5 — Comparison: I-JEPA / V-JEPA / MC-JEPA
| Attribute | I-JEPA (2023) | V-JEPA (2024) | MC-JEPA (2023) |
|---|---|---|---|
| Input | Single image | Video clip (16 frames) | Frame pair (t, t+1) |
| Tokenization | 2D patches (14 or 16) | 3D tubes (2×16×16) | ConvNeXt multi-scale |
| Masking | 1 context + 4 target blocks | Short/long-range tubes (~90%) | Patch-level dense |
| Prediction space | Patch features | Tube features | Patch features + flow |
| Anti-collapse | EMA target encoder | EMA target encoder | VICReg variance/covariance |
| Augmentations | None | None | Minimal |
| Backbone | ViT-B/L/H | 3D ViT-L/H | ConvNeXt |
| Key extension | Canonical JEPA | Temporal dimension | Joint content + motion |
6 — Training Details
I-JEPA Training
Optimization
Optimizer: AdamW, weight decay 0.04 → 0.4 cosine.

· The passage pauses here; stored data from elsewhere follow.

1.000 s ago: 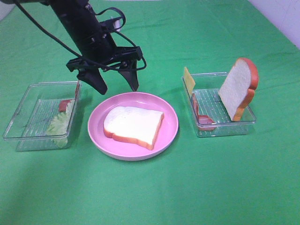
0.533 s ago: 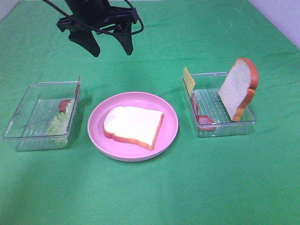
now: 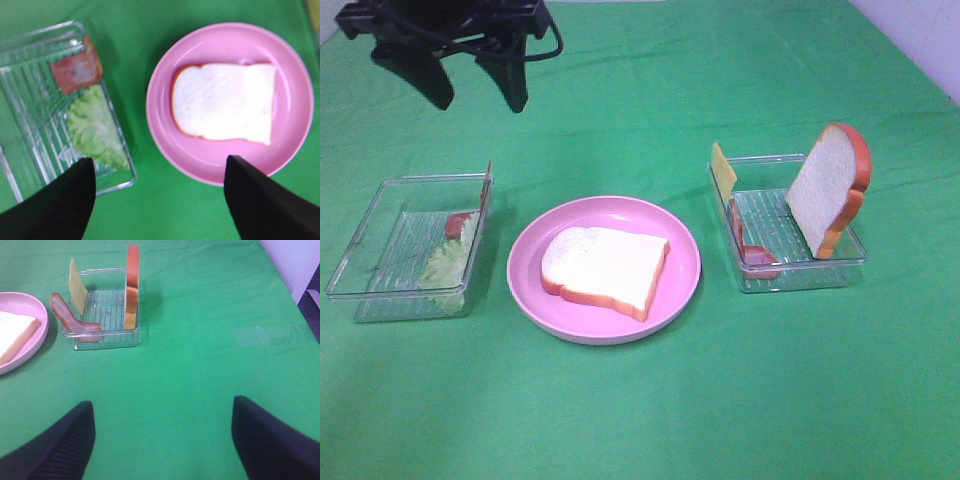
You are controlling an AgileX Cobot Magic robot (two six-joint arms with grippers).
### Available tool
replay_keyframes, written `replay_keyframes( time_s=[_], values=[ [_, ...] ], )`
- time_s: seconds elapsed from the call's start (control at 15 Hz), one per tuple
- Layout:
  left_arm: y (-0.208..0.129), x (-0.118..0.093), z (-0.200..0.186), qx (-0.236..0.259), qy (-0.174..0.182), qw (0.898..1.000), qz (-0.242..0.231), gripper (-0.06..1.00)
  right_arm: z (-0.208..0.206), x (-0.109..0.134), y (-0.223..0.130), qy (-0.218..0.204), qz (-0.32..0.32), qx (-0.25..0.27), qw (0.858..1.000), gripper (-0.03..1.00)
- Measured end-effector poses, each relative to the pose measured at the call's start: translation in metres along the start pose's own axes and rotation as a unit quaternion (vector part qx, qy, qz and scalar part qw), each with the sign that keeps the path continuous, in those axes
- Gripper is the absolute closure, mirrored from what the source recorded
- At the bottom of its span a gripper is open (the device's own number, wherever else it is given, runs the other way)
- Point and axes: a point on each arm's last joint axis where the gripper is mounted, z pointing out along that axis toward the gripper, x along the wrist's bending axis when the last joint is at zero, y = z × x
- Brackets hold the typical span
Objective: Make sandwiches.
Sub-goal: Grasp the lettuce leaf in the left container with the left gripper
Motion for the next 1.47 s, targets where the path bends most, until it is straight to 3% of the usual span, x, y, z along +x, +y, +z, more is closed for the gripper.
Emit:
replay_keyframes(
  time_s=[0.47,0.8,0.93,1.2,1.47],
  values=[
    [-0.053,0.026,0.057,0.126,0.088,0.987,-0.042,0.26,0.000,0.000,0.000,0.000,0.000,0.000,1.000,0.25],
    [-0.048,0.028,0.105,0.132,0.093,0.986,-0.038,0.26,0.000,0.000,0.000,0.000,0.000,0.000,1.000,0.25],
    [-0.045,0.028,0.126,0.122,0.089,0.988,-0.036,0.32,0.000,0.000,0.000,0.000,0.000,0.000,1.000,0.25],
    [-0.038,0.026,0.137,0.083,0.076,0.993,-0.034,0.41,0.000,0.000,0.000,0.000,0.000,0.000,1.000,0.25],
    [-0.037,0.026,0.140,0.076,0.074,0.994,-0.033,0.42,0.000,0.000,0.000,0.000,0.000,0.000,1.000,0.25]
  ],
)
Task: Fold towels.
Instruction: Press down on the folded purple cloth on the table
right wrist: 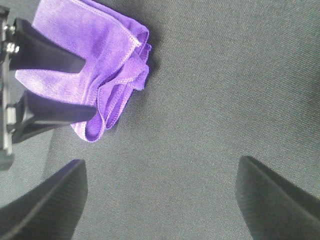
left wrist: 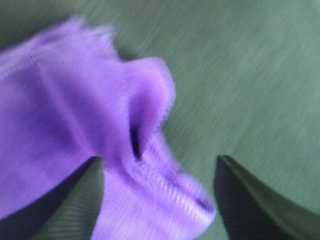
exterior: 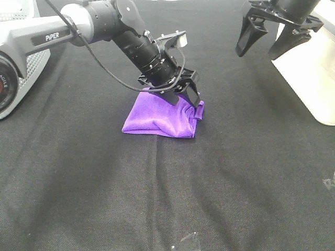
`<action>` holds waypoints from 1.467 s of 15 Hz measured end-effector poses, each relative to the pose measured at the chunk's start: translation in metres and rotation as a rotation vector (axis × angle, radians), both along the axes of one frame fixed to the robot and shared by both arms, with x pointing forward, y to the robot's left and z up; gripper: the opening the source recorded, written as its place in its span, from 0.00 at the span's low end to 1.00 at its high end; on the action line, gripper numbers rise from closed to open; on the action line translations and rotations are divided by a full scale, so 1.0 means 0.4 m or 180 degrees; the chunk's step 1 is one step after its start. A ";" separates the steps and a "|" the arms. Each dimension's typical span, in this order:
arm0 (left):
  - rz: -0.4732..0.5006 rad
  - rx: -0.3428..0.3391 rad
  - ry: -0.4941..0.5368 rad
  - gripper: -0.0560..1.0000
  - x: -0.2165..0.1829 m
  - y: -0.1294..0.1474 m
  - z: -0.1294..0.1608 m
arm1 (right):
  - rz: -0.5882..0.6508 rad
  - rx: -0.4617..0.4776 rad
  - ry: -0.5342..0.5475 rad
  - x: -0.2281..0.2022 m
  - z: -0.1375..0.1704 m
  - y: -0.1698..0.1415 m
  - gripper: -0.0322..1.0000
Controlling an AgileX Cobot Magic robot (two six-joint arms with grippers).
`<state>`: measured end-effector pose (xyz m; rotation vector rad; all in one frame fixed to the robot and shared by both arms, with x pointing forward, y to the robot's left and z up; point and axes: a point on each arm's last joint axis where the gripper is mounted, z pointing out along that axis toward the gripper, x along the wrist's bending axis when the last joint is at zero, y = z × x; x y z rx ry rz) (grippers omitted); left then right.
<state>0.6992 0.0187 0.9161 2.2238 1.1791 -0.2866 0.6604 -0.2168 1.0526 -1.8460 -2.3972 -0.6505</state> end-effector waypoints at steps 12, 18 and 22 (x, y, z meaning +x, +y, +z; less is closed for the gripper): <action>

LR: warm-up 15 epochs, base 1e-3, cosine decay. Batch size: 2048. EMA: momentum 0.996 → 1.0 on cosine. Masking: 4 target blocks per image, scale 0.15–0.20, aspect 0.75–1.5; context block scale 0.85–1.0 with overlapping patches removed. Predictor: 6 layers, 384 embed dim, 12 heads. No color-jitter, no horizontal flip, no crop — only standard resize.
V-JEPA Training
Video Pre-training
Clip length: 16 frames at 224×224, sampled with random temporal stride. Tube size: 2×16×16. Mask ratio: ~90% of tubes (short- and long-range masks combined). Optimizer: AdamW with bf16 mixed precision. Iterations: 90K with cosine LR schedule and 12K warm-up. Loss: smooth-L1 over masked tubes, no reconstruction loss. Evaluation: frozen backbone + attentive probe on Kinetics, SSv2, ImageNet.
MC-JEPA Training
Joint Content + Flow
Input: two adjacent frames at ~384×832. Backbone: ConvNeXt-style encoder shared between both branches. Content loss: dense JEPA + VICReg (λvar, λcov) to enforce non-collapse. Flow loss: census-transform photometric + edge-aware smoothness + occlusion-aware masking. Combined: L = Lcontent + λ · Lflow, with λ tuned on validation. Optimizer: Adam, LR 1e-4 cosine.
7 — Results
I-JEPA — ImageNet Linear Probe
| Model | Params | Pre-training | IN-1K Linear | IN-1K 1% Few-shot |
|---|---|---|---|---|
| MAE ViT-H/14 | 632M | IN-1K, 800 ep | 76.6% | — |
| I-JEPA ViT-H/14 | 632M | IN-1K, 300 ep | 77.3% | 65.2% |
| I-JEPA ViT-H/16 | 632M | IN-22K, 300 ep | 77.5% | — |
I-JEPA matches or beats pixel-reconstruction methods (MAE, data2vec) at comparable scale while using fewer pre-training epochs and no augmentations.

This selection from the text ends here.